* [Given records]
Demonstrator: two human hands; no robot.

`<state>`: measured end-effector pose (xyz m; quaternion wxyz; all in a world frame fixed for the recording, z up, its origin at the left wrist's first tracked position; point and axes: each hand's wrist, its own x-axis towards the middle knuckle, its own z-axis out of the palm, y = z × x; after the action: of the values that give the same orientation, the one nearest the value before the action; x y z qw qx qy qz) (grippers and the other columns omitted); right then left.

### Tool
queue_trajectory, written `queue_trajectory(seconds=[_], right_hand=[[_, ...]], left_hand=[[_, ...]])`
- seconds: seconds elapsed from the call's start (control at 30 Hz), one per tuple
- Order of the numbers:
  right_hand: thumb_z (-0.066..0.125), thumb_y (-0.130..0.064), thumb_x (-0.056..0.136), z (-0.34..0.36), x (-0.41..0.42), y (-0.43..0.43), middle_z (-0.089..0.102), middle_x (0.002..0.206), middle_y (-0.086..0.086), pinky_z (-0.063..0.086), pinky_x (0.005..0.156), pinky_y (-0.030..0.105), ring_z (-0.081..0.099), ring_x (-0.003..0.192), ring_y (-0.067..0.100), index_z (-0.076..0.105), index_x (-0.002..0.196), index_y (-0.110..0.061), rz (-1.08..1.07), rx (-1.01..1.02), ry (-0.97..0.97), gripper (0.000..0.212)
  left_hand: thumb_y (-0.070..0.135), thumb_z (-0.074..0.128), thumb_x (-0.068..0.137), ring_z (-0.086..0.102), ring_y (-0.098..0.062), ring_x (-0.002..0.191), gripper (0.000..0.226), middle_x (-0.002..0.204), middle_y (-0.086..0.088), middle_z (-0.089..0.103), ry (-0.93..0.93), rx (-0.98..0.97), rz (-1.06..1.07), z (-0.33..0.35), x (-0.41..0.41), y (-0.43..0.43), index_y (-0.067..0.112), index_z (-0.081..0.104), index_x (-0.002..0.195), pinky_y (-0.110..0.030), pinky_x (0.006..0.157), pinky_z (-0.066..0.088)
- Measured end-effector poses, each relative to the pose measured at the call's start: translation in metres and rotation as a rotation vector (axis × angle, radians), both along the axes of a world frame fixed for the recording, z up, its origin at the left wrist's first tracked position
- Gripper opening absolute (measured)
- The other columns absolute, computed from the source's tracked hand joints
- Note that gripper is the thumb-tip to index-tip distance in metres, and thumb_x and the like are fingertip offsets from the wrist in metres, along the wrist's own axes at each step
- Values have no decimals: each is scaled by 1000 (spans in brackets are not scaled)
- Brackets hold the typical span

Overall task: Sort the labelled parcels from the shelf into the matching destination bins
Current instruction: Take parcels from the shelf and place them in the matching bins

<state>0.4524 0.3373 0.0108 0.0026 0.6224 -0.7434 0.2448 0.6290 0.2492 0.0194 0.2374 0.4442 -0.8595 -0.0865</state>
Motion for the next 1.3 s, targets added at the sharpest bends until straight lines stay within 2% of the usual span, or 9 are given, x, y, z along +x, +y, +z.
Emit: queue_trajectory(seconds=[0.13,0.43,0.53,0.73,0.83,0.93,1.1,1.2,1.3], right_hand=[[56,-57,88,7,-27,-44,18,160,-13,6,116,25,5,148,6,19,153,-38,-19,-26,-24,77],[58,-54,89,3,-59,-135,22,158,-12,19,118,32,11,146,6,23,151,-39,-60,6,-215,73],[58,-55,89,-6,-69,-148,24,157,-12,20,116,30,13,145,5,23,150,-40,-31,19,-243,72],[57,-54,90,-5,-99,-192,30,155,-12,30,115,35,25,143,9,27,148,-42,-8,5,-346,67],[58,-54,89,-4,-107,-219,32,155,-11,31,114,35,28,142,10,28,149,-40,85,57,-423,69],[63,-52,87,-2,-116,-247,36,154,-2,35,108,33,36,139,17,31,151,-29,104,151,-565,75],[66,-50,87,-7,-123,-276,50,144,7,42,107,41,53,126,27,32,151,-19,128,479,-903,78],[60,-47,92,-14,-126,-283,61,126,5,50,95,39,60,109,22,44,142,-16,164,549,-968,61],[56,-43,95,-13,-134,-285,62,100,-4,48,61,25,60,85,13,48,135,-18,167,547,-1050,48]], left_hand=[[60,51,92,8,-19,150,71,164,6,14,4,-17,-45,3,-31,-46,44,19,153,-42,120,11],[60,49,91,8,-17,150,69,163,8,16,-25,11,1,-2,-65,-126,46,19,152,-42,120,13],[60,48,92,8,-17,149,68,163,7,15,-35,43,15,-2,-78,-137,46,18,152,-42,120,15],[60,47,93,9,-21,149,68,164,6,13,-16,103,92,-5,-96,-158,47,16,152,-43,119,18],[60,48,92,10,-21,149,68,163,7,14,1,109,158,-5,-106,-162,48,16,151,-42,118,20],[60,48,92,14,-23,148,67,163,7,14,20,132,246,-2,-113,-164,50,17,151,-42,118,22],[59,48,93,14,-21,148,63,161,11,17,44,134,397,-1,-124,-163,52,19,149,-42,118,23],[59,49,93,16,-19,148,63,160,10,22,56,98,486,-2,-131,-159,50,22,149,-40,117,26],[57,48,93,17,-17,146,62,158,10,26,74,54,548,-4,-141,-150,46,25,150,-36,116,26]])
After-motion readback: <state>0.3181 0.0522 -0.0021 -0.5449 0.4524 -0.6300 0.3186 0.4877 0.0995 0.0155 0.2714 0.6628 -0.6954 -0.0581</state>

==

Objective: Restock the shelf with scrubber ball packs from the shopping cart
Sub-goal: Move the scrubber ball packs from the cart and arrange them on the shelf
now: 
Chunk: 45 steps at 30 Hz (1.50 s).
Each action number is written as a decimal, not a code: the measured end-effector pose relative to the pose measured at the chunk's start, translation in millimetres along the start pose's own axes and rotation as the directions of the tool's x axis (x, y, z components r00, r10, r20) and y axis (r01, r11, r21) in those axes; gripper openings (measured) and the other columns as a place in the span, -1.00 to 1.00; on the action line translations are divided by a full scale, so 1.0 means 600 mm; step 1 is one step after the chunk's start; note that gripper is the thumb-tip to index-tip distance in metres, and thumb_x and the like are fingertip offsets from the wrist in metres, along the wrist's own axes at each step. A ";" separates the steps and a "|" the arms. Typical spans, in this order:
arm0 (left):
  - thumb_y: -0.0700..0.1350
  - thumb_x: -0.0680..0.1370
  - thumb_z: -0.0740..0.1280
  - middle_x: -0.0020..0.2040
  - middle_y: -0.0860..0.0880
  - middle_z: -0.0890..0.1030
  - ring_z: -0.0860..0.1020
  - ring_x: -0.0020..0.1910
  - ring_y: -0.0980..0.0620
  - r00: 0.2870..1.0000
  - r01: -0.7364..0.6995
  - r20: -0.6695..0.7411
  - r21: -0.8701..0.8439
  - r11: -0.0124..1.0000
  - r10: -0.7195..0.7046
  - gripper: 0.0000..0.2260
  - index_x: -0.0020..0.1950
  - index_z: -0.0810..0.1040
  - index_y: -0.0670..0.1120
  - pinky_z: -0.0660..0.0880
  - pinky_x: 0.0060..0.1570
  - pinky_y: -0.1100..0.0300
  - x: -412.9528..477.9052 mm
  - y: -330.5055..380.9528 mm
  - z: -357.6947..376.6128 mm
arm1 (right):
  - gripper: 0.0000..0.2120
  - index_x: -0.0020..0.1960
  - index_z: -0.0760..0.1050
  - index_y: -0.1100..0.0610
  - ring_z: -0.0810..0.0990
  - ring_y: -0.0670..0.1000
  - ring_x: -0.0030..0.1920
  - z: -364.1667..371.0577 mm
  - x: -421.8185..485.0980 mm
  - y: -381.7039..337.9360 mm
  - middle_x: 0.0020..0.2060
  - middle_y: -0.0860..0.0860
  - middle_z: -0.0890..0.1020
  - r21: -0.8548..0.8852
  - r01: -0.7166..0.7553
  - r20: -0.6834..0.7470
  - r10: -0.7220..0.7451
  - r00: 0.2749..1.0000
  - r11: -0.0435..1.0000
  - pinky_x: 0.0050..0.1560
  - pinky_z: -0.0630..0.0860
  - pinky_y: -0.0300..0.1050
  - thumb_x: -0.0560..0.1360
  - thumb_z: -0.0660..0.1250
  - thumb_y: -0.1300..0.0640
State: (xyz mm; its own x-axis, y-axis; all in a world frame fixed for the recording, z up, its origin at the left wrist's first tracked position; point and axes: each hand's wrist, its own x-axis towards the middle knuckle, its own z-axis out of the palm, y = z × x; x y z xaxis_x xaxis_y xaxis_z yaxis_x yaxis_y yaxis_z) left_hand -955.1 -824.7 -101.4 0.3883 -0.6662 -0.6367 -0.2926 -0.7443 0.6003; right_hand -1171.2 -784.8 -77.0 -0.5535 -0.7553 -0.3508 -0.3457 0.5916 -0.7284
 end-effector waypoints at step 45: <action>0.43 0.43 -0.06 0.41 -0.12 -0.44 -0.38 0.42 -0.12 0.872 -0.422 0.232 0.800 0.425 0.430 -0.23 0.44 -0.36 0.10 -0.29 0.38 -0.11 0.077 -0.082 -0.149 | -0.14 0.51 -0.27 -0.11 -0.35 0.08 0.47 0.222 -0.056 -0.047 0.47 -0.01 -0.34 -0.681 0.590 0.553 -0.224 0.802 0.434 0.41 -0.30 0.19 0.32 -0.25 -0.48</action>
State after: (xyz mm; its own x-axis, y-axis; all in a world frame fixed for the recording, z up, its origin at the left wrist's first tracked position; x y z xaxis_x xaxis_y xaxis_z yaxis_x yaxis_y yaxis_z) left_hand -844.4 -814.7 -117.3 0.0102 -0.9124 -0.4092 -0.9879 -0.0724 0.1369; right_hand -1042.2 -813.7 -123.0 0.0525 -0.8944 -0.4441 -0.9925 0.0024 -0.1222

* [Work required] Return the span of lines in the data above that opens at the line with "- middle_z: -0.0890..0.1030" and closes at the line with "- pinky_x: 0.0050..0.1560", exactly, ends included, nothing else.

* [Written reply]
  - middle_z: -0.0890..0.1030
  - ring_z: -0.0860..0.1020
  - ring_x: -0.0020..0.1910
  - ring_y: -0.0980..0.0620
  - r00: 0.2870..1.0000
  - r01: -0.7364..0.6995
  - r20: -0.6695..0.7411
  - r21: -0.8701..0.8439
  - r11: -0.0124..1.0000
  - r10: -0.7195..0.7046
  - gripper: 0.0000..0.2260
  - index_x: -0.0020..0.1950
  - index_z: -0.0810..0.1040
  - index_y: -0.0670..0.1120
  - pinky_z: -0.0660..0.0880
  - pinky_x: 0.0060..0.1570
  - pinky_y: -0.1100..0.0300
  - x: -412.9528..477.9052 mm
  - y: -330.5055..380.9528 mm
  - z: -357.6947..376.6128 mm
arm1 (right):
  - gripper: 0.0000..0.2120
  - index_x: -0.0020..0.1960
  - index_z: -0.0760..0.1050
  - index_y: -0.1100..0.0610
  - ring_z: -0.0810..0.0990
  - ring_y: -0.0670..0.1000
  - ring_x: -0.0030..0.1920
  - z: -364.1667..371.0577 mm
  - x: -421.8185..485.0980 mm
  - y: -381.7039..337.9360 mm
  - middle_x: 0.0020..0.2060
  - middle_y: -0.0860..0.0860
  - middle_z: -0.0890..0.1020
  - r21: -0.8548..0.8852
  - r01: -0.7166..0.7553
  - r20: -0.6834..0.7470
  - r10: -0.7220..0.7451
  - r00: 0.2749..1.0000
  - r11: -0.0435..1.0000
  - pinky_x: 0.0050..0.1560

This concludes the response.